● THE PROBLEM
Copy exactly the lines of the data below, beginning with the line with "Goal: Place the" and ending with the line with "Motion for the". Pictures are to be omitted.

● SUPPLIED MATERIAL
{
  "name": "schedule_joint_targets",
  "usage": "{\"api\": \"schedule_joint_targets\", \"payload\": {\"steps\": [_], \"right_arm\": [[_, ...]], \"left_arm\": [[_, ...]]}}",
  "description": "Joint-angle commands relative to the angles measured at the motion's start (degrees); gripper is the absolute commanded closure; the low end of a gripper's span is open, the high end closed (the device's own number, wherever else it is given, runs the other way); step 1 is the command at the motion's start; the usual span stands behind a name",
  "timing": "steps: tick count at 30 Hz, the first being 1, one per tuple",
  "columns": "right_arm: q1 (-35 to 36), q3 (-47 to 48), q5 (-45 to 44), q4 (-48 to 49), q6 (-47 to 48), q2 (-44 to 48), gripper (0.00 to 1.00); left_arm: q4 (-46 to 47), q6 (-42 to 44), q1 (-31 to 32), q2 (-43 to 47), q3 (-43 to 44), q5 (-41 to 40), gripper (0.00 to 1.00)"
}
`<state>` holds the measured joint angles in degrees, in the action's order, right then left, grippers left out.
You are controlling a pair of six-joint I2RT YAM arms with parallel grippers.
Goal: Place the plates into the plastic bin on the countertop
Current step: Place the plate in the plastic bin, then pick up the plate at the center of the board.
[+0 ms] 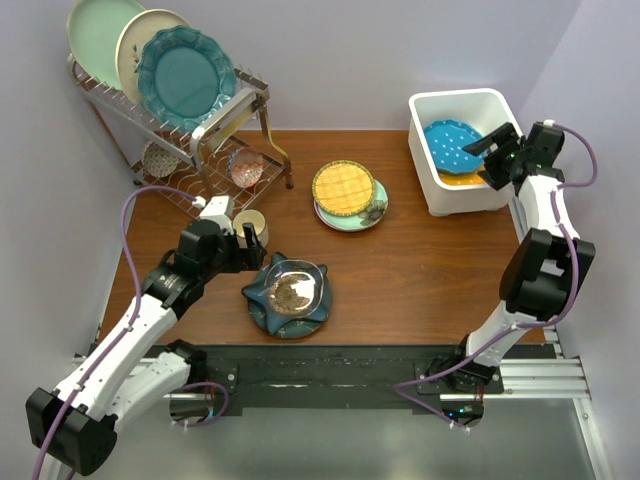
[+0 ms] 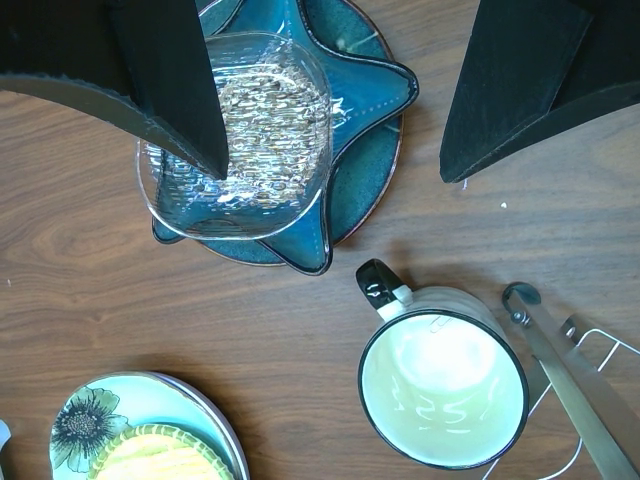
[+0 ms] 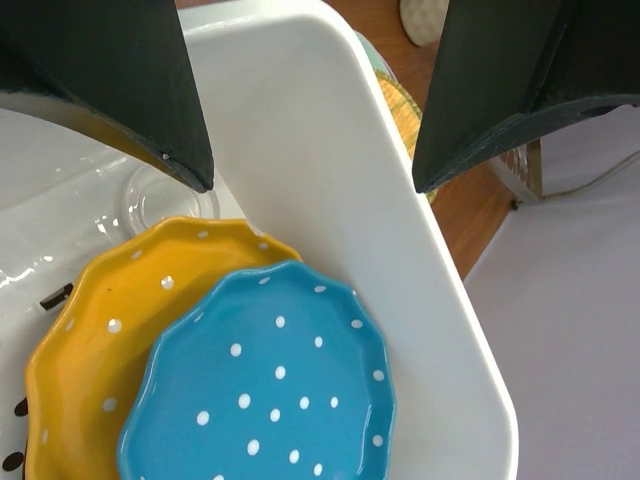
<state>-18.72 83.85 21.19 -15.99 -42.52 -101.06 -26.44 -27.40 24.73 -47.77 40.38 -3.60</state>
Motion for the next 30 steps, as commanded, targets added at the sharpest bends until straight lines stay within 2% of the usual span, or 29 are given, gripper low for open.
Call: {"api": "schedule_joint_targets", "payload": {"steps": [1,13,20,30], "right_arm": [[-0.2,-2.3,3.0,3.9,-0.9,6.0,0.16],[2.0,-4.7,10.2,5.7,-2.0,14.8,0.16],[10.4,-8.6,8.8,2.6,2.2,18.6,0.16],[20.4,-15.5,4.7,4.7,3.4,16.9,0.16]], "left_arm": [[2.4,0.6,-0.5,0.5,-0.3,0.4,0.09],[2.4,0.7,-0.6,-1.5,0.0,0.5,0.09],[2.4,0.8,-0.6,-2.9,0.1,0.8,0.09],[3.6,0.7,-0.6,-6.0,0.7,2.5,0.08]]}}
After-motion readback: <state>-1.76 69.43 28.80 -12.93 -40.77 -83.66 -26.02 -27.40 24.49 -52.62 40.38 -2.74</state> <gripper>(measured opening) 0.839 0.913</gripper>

● REPLY TO THE TASK
Goal: Place the plates into the plastic bin on the countertop
Current step: Place the plate in the plastic bin, then pick up the plate at the center of the board.
[+0 ms] 
[+0 ms] 
[+0 ms] 
<state>-18.72 83.85 21.19 -15.99 -42.52 -101.06 -26.44 -27.40 24.73 -47.77 40.38 -3.60</state>
Motion for the next 30 steps, as commanded, targets added at the sharpest bends until straight lines stay within 2% of the usual span, or 29 are given, gripper low for open.

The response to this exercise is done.